The COVID-19 pandemic also allows a look at the current recognition regime and its hierarchy in other respects. Suddenly, many people are excluded from their usual recognition resources and contexts or are in danger of losing them. For one, there are all those who lose their jobs as a result of this crisis and are plunged into the misery of unemployment with the threat of impoverishment. For many people, unemployment, especially if it lasts longer, is associated with a loss of material, social and symbolic recognition. Of course a good life beyond gainful employment is also possible in modern working society and it is not the only resource for recognition, but it is nevertheless an important one, even for those who do not have exciting and highly valued jobs.

But it is not only the people who have become or will become unemployed or those who are temporarily unable to work, for whom many things have changed. The COVID-19 pandemic and the associated curfews and the shutting down of wide areas of social and economic life are also cutting off many who are still working from their accustomed recognition resources.

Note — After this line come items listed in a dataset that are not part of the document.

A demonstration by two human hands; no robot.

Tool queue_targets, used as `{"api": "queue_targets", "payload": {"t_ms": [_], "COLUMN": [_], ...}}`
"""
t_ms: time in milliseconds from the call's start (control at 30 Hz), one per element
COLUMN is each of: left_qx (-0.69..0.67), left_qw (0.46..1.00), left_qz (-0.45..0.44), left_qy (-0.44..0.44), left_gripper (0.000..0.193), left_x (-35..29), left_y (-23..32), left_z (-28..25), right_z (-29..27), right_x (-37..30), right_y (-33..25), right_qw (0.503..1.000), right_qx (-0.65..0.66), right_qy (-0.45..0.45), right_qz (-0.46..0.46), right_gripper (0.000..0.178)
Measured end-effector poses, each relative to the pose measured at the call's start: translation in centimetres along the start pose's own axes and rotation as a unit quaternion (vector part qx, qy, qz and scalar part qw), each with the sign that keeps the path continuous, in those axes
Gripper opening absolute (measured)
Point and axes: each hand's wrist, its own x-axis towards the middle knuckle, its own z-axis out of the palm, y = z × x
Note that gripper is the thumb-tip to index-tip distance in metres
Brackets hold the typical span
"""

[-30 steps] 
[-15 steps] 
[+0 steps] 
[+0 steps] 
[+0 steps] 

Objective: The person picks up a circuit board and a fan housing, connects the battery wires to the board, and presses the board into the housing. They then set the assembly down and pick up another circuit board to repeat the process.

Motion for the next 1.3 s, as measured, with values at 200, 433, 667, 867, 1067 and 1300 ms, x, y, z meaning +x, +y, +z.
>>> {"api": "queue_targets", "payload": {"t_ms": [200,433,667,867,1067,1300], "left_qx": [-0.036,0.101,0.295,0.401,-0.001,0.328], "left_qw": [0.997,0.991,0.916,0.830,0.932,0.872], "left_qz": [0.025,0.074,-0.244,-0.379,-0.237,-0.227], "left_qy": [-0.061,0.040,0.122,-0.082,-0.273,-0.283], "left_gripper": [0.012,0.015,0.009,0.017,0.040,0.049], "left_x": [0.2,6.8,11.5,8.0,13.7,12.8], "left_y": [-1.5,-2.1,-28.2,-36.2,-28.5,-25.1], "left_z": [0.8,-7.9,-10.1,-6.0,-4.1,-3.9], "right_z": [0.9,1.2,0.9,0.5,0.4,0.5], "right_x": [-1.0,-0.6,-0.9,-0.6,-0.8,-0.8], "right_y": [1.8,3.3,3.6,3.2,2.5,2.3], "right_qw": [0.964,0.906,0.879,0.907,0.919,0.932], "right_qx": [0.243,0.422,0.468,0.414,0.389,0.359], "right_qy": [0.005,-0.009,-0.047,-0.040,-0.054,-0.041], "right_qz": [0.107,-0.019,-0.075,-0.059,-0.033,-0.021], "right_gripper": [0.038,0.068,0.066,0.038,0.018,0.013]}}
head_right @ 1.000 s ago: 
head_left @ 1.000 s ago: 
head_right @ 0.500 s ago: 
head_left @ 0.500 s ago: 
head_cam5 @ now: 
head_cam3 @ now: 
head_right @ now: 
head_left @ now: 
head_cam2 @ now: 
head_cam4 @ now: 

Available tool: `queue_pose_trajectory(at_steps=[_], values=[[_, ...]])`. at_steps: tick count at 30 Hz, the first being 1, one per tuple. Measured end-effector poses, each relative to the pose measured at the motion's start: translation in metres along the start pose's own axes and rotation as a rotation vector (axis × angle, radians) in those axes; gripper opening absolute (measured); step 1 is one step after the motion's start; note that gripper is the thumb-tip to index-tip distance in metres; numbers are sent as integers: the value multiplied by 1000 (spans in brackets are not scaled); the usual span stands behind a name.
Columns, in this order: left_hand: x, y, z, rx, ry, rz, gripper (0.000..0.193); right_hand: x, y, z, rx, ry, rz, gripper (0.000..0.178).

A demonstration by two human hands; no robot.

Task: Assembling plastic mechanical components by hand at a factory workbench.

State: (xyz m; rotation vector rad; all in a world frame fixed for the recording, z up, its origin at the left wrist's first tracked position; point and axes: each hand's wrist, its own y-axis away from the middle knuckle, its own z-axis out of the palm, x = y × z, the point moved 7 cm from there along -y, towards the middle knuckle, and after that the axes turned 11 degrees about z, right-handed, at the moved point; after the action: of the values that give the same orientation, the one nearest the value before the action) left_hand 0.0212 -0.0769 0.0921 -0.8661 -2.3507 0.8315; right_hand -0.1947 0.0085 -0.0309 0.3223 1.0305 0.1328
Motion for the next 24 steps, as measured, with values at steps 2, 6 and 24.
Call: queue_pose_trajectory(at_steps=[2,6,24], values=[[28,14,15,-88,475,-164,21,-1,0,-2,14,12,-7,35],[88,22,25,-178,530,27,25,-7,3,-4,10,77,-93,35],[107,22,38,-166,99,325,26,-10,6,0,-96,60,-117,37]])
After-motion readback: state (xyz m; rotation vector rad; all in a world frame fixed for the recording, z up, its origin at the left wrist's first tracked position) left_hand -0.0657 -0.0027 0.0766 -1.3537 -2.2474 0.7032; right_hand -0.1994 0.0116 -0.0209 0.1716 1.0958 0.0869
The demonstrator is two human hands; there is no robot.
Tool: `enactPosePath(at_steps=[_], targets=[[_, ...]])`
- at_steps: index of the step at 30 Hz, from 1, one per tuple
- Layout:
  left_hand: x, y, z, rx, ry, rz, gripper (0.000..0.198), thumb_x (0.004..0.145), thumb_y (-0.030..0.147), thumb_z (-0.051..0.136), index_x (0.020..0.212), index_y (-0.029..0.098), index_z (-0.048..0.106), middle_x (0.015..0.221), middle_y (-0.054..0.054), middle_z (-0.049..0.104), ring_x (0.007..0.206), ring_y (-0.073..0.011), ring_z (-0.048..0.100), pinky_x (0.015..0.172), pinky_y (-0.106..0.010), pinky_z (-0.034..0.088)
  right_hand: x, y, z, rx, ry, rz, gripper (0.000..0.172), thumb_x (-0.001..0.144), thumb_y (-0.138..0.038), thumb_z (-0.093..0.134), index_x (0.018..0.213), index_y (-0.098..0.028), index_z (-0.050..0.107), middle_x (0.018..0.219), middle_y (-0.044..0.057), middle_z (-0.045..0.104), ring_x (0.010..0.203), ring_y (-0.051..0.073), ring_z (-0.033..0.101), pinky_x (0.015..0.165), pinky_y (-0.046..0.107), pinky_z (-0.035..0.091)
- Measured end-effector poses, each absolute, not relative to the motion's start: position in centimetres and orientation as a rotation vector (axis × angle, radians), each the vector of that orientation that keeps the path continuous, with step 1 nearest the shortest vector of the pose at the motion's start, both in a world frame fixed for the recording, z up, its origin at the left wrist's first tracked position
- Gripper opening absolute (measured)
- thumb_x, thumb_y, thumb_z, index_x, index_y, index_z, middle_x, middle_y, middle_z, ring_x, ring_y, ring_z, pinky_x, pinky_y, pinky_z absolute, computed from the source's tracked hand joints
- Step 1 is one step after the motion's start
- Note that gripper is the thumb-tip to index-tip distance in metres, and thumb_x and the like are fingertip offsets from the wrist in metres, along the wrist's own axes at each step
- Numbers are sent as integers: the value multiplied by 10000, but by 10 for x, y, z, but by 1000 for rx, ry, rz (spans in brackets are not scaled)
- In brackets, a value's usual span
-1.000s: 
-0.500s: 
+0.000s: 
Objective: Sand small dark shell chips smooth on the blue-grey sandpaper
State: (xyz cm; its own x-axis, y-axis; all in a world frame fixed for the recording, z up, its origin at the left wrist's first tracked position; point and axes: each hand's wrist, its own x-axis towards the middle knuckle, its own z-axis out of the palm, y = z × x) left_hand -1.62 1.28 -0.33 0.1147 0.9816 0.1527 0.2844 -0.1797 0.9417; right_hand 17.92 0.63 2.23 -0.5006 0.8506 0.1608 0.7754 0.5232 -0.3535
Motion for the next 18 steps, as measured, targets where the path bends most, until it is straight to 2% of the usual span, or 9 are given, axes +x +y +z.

The interaction with colleagues, superiors, customers, but also in the private sphere necessarily changes if one makes home office or, due to the crisis, has less to do than usual. Some people may now clearly sense what was previously implicit knowledge, namely that their gainful employment and thus they themselves are not so important. The vast majority of jobs are simply not systemically relevant or critical.

This could also be an opportunity. The COVID-19 pandemic could initiate a social as well as private reflection process in order to re-evaluate the role of gainful employment under the conditions of capitalism and to think about which alternative recognition regimes would be possible. Recognition will probably always be a private and social value that plays an important role for a good life, but its too close connection with gainful employment and achievement should be critically reviewed.

 

 

Gottfried Schweiger is Senior Scientist at the Centre for Ethics and Poverty Research of the University of Salzburg. He is interested in social and political philosophy, in particular poverty, migration childhood, recognition theory and the capability approach.